*** Opening of GIVEN DATA ***
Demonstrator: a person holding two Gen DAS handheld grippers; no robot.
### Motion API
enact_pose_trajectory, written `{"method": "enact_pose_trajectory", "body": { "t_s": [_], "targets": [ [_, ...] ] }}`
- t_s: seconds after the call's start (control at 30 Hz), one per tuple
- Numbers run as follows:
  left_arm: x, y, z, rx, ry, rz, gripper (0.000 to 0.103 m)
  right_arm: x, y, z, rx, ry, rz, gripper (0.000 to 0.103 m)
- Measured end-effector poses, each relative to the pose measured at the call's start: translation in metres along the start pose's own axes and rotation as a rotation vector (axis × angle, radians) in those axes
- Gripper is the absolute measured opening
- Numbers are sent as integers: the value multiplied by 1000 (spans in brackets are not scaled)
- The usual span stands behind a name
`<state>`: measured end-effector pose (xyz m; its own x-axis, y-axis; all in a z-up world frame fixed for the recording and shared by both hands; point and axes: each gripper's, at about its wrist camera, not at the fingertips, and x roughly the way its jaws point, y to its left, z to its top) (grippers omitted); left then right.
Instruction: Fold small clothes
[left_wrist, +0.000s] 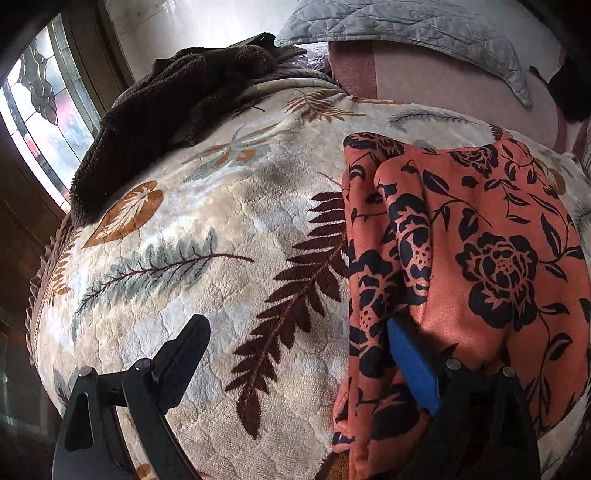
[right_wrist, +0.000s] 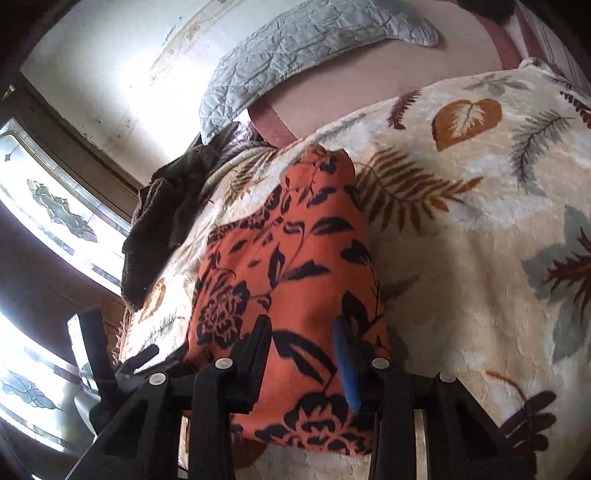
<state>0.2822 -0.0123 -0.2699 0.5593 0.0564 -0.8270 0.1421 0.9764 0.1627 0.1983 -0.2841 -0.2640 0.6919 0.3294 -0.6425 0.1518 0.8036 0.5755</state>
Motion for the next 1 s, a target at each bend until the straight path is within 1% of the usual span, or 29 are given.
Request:
{"method": "enact_pose_trajectory", "body": {
  "t_s": [0.1,0.17,0.23,0.27,0.33,0.37,0.43,0.5,0.57,0.63,0.73,0.8,0.87,0.93,0.97,1.0],
  "targets": [
    [4,-2,3,1,0,4,96,19,4,27,26,-8,-8,36],
    [6,-2,5,4,1,8,96,36,3,45,45,-15,-35,37],
    [10,-2,5,7,3,17,97,55,-4,60,94,-1,-49,37],
    [10,-3,5,9,5,23,99,66,-10,65,122,12,-64,35],
    [13,-2,5,10,4,27,101,89,-19,71,163,68,-95,35],
    [14,-1,7,9,5,25,101,97,-22,72,161,81,-103,35],
    [13,-1,7,6,7,26,101,98,-17,73,125,76,-121,35],
    [10,-1,9,3,0,26,101,88,-11,71,96,70,-115,35],
    [1,0,9,-6,-33,24,101,65,-8,65,78,40,-67,37],
    [-13,0,10,-14,-90,17,100,41,-3,55,50,27,-38,38],
    [-35,-3,5,-8,-166,-11,100,11,7,29,-17,39,-30,39],
    [-45,-7,-1,7,-188,-26,100,-1,13,9,-44,61,-25,39],
    [-47,-15,-9,41,-176,-22,100,-5,12,-11,-46,94,-26,39],
    [-35,-26,-16,96,-120,34,101,1,6,-31,-41,139,-47,39],
    [-28,-30,-20,119,-95,55,101,3,4,-38,-53,139,-58,38],
    [-25,-31,-22,125,-94,64,101,3,3,-42,-65,128,-58,38]
  ]
}}
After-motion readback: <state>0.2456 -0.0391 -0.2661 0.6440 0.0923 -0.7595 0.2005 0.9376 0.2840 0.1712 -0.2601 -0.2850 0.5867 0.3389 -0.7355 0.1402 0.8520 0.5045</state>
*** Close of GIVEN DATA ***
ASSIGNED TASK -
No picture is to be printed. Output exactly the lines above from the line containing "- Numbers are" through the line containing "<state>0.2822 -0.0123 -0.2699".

ANSWER SECTION -
- Numbers are sent as integers: the value multiplied by 1000 (spans in brackets are not scaled)
- The usual span stands behind a name
`<state>`: measured end-effector pose (xyz m; its own x-axis, y-axis; all in a z-up world frame fixed for the recording and shared by both hands; point and axes: each gripper's, at about its wrist camera, not at the fingertips, and x roughly the way its jaws point, y to its left, z to its top) (grippers omitted); left then right.
Instruction: Fold small clothes
[left_wrist, +0.000s] 
[right_wrist, +0.000s] 
<state>0.2822 -0.0123 -0.2699 0.5593 0.0564 -0.8270 0.1421 0.9764 0.1627 0.1983 -0.2841 -0.2640 0.6919 0.3294 -0.6425 0.1518 0.8036 0.5755</state>

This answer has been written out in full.